Like I said, I personally can’t do this for three hours, and this guy really takes this workout to the extreme.  But after being tailored for your own use, tri-sets are the perfect PT session for training pure power.  Although Brian says to only perform this workout once a week, if you are only training for one hour and are really serious about this, then I think twice a week is doable.  The only other thing I have to add to this workout, it that I like to work my core every time I workout, just because I have terrible abs.  So if you like, after you do this workout, follow up with this PT session I made up:

  • 50 bicycle crunches.  Bicycle crunches are quite simple; do a sit-up, but do not tuck your feet under anything.  Instead of just sitting up, you will make your right elbow touch your left knee.  Then lay back down and touch your left elbow to your right knee next time you sit up.  This counts as one; you are really doing 50 for each side.

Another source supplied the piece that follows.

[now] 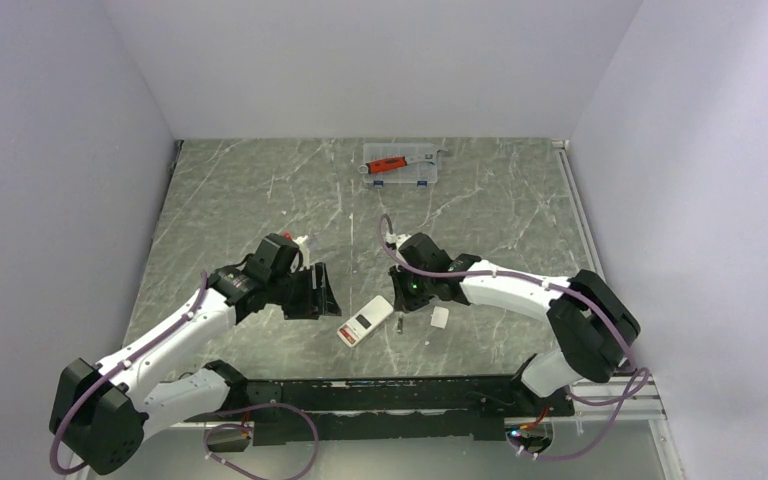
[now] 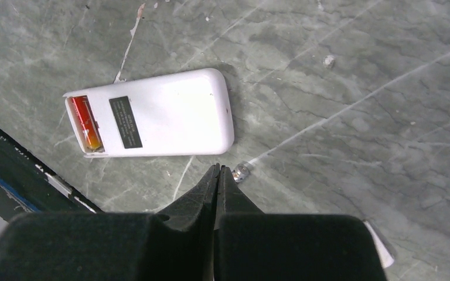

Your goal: Load the batteries into the remote control

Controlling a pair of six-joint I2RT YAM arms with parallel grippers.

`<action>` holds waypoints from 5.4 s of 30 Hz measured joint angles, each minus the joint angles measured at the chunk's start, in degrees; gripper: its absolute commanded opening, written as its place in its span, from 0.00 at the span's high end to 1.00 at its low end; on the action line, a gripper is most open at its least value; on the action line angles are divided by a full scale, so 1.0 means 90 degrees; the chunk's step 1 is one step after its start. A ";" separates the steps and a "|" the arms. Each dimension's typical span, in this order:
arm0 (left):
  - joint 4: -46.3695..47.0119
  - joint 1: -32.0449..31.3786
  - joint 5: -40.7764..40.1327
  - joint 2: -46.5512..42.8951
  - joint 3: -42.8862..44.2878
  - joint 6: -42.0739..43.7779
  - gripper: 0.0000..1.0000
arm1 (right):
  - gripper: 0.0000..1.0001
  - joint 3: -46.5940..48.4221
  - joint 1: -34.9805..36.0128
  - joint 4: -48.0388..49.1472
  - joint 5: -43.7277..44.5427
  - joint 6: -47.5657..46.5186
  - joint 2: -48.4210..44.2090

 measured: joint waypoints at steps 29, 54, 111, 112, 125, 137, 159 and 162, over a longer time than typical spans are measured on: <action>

  • 100 knee raises.  Hang on a pull-up bar or jugs on a hangboard and raise your knees till they are parallel to your waist.  Then lower.  Try not to swing back and forth as you do this because it will make it much harder.
  • 50 V-ups.  Some people call them jack knives.  Lay down with your arms stretched over your head, then crunch up and touch your toes without bending your knees.
  • 100 side crunches (50 each side).  Lay on your left side and touch your hands to your head.  Then crunch up so that your left elbow touches your left knee.  That’s one, and after you have done 50 switch to your other side.  Do not bend your legs during this exercise.

Well, there you have it, today’s Wednesday Workout!  The challenge for today: complete either (1) one tri-set, which is equal to a 30 min workout, or (2) the ab workout.  If you do more, let me know!